BTC POLICY BASIC: The Reality of Tax Cuts

By Alexandra Forter Sirota
Director, Budget & Tax Center
July 2015

Proponents of tax cuts continue to push a mantra of low-income taxes being a major driver of state economic growth. Research and past experience, however, has proven this approach unlikely to deliver promised economic results. Instead it can be counterproductive. Investing in K-12 education and colleges, infrastructure projects across the state, and more targeted support for main street and neighborhood revitalization initiatives presents a much better economic development strategy that helps drive the state forward.

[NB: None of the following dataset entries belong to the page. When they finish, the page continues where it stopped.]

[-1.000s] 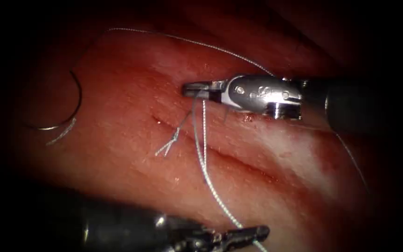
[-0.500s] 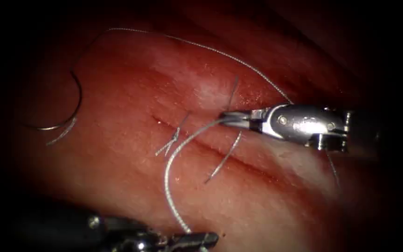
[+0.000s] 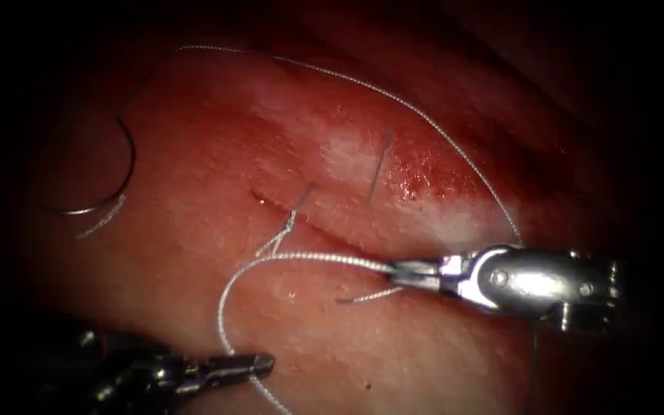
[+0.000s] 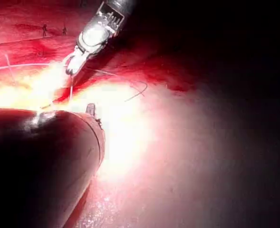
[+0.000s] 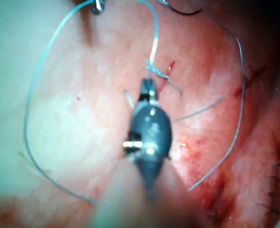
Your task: Wound Closure
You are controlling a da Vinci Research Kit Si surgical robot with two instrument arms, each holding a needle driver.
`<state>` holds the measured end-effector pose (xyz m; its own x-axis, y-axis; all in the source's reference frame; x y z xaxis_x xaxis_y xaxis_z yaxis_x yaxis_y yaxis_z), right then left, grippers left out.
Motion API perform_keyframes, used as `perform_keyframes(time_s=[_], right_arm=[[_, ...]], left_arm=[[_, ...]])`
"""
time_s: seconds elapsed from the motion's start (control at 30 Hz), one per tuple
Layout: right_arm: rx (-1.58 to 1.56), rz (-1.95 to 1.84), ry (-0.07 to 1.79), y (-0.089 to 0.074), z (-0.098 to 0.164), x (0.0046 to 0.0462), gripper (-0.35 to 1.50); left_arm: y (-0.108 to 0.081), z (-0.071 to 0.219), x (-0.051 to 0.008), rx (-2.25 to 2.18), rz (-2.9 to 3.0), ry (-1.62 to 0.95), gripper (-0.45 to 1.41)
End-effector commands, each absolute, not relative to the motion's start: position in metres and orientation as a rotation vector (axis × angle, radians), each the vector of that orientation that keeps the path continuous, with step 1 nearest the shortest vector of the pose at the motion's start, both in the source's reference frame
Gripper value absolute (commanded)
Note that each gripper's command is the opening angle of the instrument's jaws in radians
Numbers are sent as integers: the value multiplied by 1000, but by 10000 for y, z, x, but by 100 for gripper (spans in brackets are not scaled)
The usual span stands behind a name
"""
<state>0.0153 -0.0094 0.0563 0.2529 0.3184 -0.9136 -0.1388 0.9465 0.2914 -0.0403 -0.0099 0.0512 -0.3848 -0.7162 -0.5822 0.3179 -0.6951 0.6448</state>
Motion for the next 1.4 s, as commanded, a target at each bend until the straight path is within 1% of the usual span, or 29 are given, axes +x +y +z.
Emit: perform_keyframes(time_s=[0.03, 0.07, 0.1, 0.17, 0.23, 0.37, 0.4, 0.43, 0.47, 0.53, 0.57, 0.7, 0.8, 1.03, 1.23, 1.4], right_arm=[[202, 362, 1286, -94, 566, 156, 61], [225, 404, 1301, -91, 566, 152, 88], [241, 426, 1313, -89, 567, 149, 106], [262, 445, 1328, -82, 568, 142, 130], [283, 464, 1339, -74, 569, 133, 140], [297, 487, 1394, -54, 568, 111, 142], [301, 501, 1415, -47, 566, 103, 133], [306, 505, 1441, -41, 565, 97, 118], [306, 512, 1464, -35, 564, 90, 95], [309, 523, 1492, -20, 563, 79, -6], [305, 529, 1489, -14, 564, 76, -35], [200, 518, 1469, 9, 576, 81, -35], [146, 495, 1457, 18, 589, 94, -35], [179, 411, 1447, 11, 613, 156, -35], [179, 359, 1431, 0, 640, 202, -35], [191, 304, 1432, -15, 658, 220, -35]], left_arm=[[-102, 520, -410, 1185, -2109, -569, -45], [-101, 521, -411, 1179, -2104, -569, -45], [-102, 522, -412, 1176, -2105, -567, -45], [-105, 524, -412, 1169, -2104, -563, -45], [-109, 525, -411, 1160, -2098, -561, -45], [-121, 527, -409, 1140, -2092, -556, -45], [-124, 527, -409, 1137, -2090, -550, -45], [-127, 527, -409, 1130, -2085, -551, -45], [-130, 527, -410, 1122, -2081, -552, -45], [-133, 527, -412, 1118, -2080, -547, -45], [-133, 527, -413, 1120, -2080, -546, -45], [-130, 528, -416, 1123, -2080, -545, -45], [-127, 528, -419, 1132, -2076, -541, -45], [-117, 528, -423, 1175, -2109, -510, -45], [-113, 533, -422, 1182, -2116, -505, -45], [-107, 539, -420, 1198, -2140, -490, -45]])
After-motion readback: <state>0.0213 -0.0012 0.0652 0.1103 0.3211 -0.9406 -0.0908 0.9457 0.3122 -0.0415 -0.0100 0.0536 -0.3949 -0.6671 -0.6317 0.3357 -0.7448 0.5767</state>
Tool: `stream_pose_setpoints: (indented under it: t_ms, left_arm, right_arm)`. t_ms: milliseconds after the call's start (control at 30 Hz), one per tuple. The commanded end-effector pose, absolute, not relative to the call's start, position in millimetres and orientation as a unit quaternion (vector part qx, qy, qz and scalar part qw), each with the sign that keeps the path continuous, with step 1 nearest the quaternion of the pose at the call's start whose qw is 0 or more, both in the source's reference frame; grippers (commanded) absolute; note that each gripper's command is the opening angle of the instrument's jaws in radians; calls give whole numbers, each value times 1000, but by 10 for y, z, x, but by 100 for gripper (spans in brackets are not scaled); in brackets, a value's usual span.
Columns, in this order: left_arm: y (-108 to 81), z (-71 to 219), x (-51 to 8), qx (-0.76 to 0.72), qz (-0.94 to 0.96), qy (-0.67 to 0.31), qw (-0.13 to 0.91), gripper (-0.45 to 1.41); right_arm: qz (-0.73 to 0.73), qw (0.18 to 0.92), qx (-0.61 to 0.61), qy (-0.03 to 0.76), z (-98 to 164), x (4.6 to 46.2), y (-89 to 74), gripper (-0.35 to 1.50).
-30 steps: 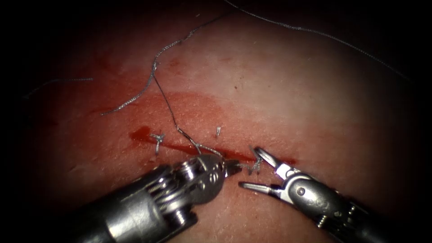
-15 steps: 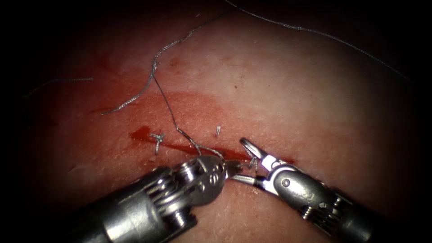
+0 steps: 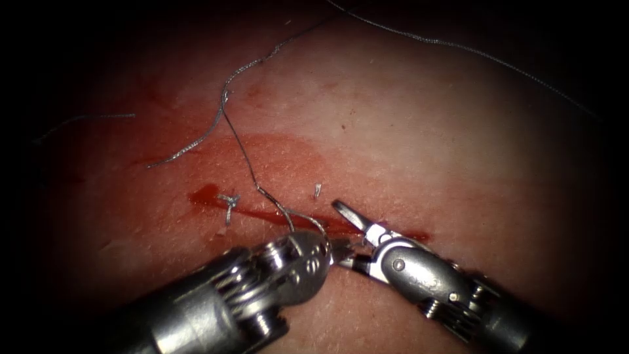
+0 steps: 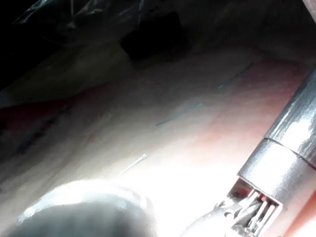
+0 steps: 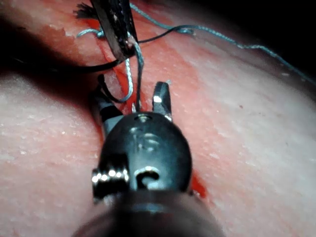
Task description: Wound Closure
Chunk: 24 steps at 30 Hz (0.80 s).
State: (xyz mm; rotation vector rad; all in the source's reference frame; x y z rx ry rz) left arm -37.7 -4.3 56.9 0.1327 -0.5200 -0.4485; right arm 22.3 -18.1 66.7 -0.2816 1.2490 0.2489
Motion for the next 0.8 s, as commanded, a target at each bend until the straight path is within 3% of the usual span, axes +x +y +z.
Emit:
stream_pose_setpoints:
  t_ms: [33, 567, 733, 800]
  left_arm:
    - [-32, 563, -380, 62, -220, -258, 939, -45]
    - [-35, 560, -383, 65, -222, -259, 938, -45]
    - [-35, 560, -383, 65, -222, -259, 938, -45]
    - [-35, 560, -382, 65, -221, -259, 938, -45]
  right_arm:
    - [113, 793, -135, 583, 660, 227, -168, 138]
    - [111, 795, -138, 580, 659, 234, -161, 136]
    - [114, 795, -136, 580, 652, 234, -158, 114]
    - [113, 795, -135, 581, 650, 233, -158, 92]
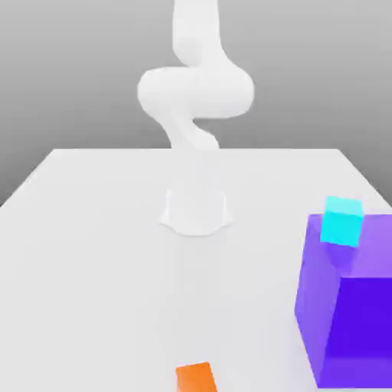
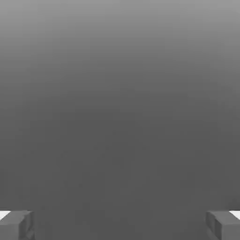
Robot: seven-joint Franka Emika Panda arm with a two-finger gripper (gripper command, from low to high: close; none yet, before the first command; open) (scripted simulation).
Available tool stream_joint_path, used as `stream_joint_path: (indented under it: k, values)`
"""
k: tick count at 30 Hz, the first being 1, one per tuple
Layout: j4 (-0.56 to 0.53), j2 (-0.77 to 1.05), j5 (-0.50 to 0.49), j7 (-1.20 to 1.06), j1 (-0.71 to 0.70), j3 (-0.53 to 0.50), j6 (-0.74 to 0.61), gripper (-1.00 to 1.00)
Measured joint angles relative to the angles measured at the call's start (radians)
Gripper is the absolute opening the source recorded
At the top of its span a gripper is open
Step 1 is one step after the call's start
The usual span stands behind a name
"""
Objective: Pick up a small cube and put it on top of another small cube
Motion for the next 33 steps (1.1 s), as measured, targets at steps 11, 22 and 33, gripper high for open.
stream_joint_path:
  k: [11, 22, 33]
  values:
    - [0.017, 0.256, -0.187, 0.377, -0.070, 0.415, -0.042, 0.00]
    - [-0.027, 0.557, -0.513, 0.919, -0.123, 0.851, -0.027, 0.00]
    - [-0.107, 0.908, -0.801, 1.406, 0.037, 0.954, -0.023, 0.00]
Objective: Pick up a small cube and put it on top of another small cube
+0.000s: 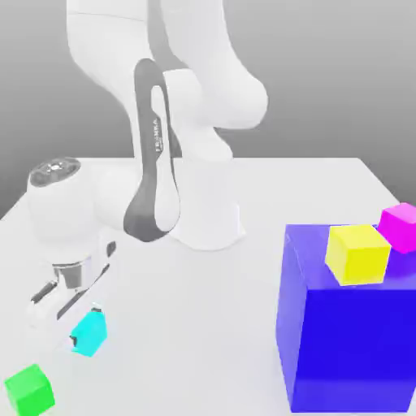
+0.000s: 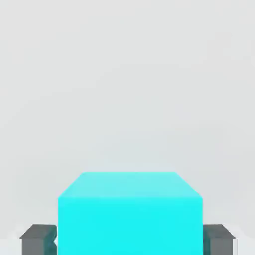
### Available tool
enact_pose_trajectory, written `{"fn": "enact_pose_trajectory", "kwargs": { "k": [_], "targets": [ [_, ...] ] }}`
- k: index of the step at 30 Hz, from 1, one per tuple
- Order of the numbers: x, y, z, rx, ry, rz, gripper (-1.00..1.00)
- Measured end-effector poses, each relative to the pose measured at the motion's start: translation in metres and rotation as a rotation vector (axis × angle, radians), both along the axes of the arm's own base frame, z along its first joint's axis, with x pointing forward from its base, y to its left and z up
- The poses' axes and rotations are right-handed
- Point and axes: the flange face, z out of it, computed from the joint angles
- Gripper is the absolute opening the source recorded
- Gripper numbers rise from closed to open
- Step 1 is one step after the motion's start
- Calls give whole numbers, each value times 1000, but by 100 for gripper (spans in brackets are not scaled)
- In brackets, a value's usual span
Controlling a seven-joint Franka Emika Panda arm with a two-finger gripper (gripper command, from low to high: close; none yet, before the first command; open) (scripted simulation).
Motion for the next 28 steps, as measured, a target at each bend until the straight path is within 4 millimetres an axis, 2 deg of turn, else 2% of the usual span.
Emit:
{"fn": "enact_pose_trajectory", "kwargs": {
  "k": [3, 9, 20, 21, 22, 25, 26, 28],
  "targets": [
    [0, 0, -2, 0, 0, -1, -100],
    [1, 0, 53, 0, 0, 1, -100],
    [105, -41, 101, 1, 3, 280, -100],
    [112, -45, 102, 1, 2, 298, -100],
    [116, -47, 95, 0, 0, 307, -100],
    [120, -48, 55, 0, 0, 315, -100],
    [119, -48, 47, 0, 0, 316, 100],
    [119, -48, 47, 0, 0, 316, 100]
  ]
}}
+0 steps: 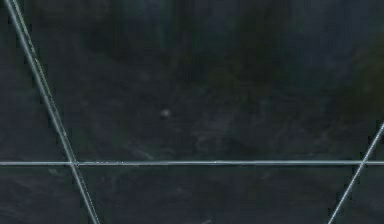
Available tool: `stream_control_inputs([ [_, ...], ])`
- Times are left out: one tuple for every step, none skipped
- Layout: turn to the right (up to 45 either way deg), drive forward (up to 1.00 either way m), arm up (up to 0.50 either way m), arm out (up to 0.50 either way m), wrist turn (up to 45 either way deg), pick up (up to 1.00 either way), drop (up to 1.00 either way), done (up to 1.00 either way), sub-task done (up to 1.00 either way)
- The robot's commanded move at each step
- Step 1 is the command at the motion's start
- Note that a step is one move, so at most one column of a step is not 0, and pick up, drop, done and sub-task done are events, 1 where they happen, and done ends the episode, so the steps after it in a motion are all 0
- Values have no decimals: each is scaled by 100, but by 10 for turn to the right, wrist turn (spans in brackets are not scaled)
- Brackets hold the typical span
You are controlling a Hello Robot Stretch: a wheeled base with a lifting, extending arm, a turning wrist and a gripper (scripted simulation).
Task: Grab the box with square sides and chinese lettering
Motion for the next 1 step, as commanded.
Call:
stream_control_inputs([
  [0,0,0,0,450,0,0,0,0],
])
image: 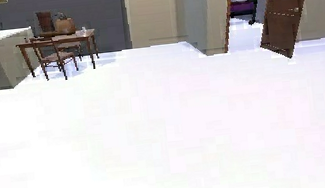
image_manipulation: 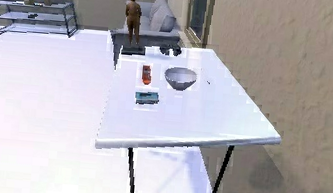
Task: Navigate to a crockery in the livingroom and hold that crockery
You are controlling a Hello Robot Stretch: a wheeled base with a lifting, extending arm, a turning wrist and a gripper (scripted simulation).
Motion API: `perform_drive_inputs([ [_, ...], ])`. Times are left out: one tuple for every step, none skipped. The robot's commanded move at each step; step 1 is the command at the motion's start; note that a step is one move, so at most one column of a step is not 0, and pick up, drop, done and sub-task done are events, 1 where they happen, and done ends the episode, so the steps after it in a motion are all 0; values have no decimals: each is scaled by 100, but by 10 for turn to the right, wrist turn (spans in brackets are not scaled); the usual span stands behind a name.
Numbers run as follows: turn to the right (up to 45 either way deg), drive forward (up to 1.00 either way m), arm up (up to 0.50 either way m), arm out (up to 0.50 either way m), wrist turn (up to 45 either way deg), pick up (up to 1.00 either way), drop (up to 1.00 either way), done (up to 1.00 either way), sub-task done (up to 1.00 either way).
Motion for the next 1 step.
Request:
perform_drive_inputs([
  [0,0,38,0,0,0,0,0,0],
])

States that have enacted large income tax cuts in recent years are not seeing a boost to their economies, adding to evidence that tax cuts that primarily benefit the wealthy and profitable corporations are not an effective strategy for promoting broadly shared economic growth. These ineffective tax cuts do, however, reduce revenue, which create and deepen revenue and budget shortfalls. Consequently, state support for core public services erodes and low- and middle- income households are often left to pick up the slack by paying even more in state and local taxes as a share of their income than their wealthy neighbors.

North Carolina’s experience is unlikely to prove an exception to the mounting evidence that broad-based tax cuts do not drive economic growth. For years, the underlying theory supporting this idea has been questioned. This warranted questioning combined with recent experiences of other states points to the need for an alternative strategy that can deliver on promoting widespread economic prosperity.